Data-Efficient Time-Dependent PDE Surrogates

Updated 1 January 2026

The paper demonstrates decoupling of spatial and temporal learning via operator neural surrogates, reducing required samples by orders of magnitude while supporting zero-shot time extrapolation.
It applies structured inductive biases—using graph neural networks and SE(2)-equivariance—to capture PDE locality and symmetry, achieving sub-1% relative L2 errors on benchmark problems.
Hybrid multi-fidelity, latent-space, and active learning approaches further cut simulation cost, enabling scalable and robust real-time surrogate modeling of complex dynamical systems.

Data-efficient time-dependent partial differential equation (PDE) surrogates are machine learning models or hybrid numerical/neural frameworks designed to emulate the evolution of PDE-governed dynamical systems using minimal high-fidelity data, often with orders-of-magnitude lower computational cost versus conventional solvers. Their development is motivated by the increasing demands of uncertainty quantification, optimization, and real-time control in domains where direct numerical simulation is intractable for many-query or high-dimensional settings. This article details modern approaches to data-efficiency in time-dependent PDE surrogates, covering operator-based neural architectures, graph-based inductive bias, multi-fidelity and hybrid models, active learning, and continuous-time resolution independence, with a focus on technical advances validated by recent large-scale benchmarks.

1. Operator Neural Surrogates: Decoupling Space and Time

Data-efficient surrogate learning for time-dependent PDEs frequently leverages neural operator formalisms that exploit structural decomposition between spatial and temporal variables. The hybrid DeepONet framework, exemplified in "Hybrid DeepONet Surrogates for Multiphase Flow in Porous Media" (Santos et al., 4 Nov 2025), formalizes the solution operator as

$\mathcal{G}: v(\cdot) \mapsto u(\cdot, t),\quad u(x,t)\approx \sum_{k=1}^p b_k(v)(x)\ t_k(t)$

where $v(x)$ encodes spatially heterogeneous inputs (e.g., permeability fields), and $u(x,t)$ is the desired time-dependent solution.
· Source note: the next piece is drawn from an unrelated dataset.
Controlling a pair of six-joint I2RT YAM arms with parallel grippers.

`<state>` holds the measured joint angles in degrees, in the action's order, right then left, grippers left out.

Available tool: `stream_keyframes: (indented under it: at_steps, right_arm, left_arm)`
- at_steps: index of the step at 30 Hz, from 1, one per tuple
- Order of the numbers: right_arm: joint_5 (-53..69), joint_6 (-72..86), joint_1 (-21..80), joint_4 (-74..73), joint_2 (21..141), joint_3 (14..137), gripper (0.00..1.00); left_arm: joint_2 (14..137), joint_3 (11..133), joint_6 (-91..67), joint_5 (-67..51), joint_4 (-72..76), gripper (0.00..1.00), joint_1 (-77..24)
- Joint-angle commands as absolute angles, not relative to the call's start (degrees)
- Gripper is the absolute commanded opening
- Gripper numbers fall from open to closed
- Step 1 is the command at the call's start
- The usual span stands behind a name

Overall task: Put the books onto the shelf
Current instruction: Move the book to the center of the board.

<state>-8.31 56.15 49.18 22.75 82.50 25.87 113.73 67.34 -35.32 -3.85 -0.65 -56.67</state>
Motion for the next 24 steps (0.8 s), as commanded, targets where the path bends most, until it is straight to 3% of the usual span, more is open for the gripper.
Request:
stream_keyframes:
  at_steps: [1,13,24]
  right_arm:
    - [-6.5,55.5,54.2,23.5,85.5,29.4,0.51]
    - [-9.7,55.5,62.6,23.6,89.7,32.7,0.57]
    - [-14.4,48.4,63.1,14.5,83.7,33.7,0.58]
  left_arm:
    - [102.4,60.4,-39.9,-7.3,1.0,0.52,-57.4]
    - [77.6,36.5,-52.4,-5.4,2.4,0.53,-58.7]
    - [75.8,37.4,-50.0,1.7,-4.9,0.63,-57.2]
The surrogate network decouples spatial learning (branch, $b_k$ ) and temporal learning (trunk, $t_k$ ), which drastically reduces memory and parameter requirements compared to treating $(x,t)$ jointly (as in full FNOs).

Spatial branches may use Fourier Neural Operators (FNO), classic MLPs, or Kolmogorov–Arnold Networks (KAN) for functional richness and inductive bias.
Temporal trunks are typically small MLPs or KANs, enabling direct prediction at arbitrary time stamps, supporting "zero-shot" time extrapolation without retraining.

This decomposition yields substantial data-efficiency:

Only the branch must encode spatial complexity; the trunk is lightweight, as the time signal is low-dimensional.
Training needs orders of magnitude fewer samples; e.g., achieving relative $L^2$ errors below $0.07$ on million-cell 3D porous flow problems from $20$ training trajectories.
Models with $10^5$ – $10^7$ parameters achieve accuracy comparable to monolithic FNOs requiring $10^7$ – $10^9$ parameters and multi-GPU memory (Santos et al., 4 Nov 2025).

This structural split enables modularity: spatial branches can be replaced by more advanced neural operators (wavelet spectral, SE(2)-equivariant, or graph-based), and time trunks by continuous-time models or RNNs, broadening applicability to a wide class of time-dependent physical systems.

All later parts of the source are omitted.